====== DATA ======

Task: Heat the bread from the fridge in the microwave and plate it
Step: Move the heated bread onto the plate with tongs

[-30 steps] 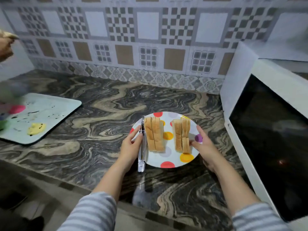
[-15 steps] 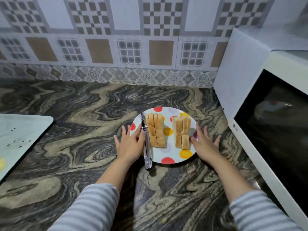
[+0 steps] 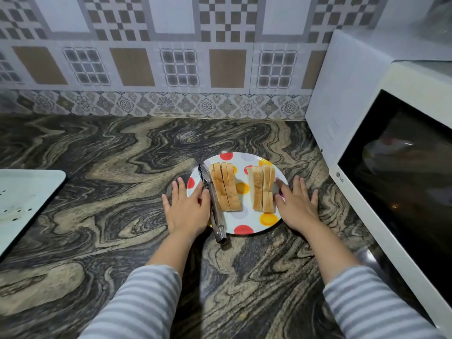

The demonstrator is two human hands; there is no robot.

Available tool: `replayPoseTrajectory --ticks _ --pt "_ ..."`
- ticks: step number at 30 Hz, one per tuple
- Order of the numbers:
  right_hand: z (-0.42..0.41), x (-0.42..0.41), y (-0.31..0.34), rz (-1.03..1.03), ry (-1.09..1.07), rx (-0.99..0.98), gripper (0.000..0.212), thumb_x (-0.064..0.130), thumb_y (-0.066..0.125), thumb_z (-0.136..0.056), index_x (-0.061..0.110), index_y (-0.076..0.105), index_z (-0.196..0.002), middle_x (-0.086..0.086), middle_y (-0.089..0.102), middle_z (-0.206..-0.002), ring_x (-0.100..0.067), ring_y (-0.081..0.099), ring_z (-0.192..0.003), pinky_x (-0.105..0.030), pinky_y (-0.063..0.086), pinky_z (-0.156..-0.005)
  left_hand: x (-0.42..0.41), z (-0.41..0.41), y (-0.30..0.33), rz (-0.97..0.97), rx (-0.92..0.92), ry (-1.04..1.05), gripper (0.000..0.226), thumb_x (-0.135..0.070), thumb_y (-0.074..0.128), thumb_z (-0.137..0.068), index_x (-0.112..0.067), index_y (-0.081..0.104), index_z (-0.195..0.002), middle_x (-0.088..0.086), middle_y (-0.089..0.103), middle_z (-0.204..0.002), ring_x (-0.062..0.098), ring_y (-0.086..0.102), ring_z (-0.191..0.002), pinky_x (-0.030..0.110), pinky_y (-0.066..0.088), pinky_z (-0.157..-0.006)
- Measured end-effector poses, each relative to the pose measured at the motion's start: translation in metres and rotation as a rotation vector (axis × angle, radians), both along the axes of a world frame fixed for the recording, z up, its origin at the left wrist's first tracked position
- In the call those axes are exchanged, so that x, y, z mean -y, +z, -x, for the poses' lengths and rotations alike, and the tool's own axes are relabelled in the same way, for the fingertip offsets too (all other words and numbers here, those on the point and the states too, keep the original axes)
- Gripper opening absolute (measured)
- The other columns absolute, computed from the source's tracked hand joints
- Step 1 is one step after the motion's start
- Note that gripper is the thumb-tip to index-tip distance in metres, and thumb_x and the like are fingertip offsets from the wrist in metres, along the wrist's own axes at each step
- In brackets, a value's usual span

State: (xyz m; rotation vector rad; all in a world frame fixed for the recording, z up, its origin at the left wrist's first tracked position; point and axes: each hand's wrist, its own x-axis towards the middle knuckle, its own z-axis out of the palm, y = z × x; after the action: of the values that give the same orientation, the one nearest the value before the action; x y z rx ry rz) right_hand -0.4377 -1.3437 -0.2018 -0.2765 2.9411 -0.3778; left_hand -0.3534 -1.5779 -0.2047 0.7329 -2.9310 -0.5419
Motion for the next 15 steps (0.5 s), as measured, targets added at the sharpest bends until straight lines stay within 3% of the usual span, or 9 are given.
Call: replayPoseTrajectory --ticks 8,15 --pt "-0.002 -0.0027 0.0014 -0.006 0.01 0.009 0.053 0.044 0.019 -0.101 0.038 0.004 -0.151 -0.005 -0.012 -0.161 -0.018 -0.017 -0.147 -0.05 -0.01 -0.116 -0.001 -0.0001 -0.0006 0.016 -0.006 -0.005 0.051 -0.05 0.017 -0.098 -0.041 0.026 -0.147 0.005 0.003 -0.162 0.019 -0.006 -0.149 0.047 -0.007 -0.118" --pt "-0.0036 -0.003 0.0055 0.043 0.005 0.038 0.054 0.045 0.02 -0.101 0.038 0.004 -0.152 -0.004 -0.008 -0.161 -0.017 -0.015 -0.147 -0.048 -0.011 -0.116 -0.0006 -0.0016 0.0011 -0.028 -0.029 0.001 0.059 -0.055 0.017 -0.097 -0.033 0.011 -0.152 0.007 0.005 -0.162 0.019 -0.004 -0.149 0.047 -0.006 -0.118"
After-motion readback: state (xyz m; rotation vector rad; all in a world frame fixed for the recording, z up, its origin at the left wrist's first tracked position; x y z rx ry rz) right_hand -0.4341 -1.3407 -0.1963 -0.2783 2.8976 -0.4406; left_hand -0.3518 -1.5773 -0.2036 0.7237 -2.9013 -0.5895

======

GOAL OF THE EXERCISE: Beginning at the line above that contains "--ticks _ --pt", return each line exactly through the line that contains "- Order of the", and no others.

RESULT FOR THIS TASK:
Available tool: `replayPoseTrajectory --ticks _ --pt "_ ..."`
- ticks: step number at 30 Hz, one per tuple
- Order of the numbers:

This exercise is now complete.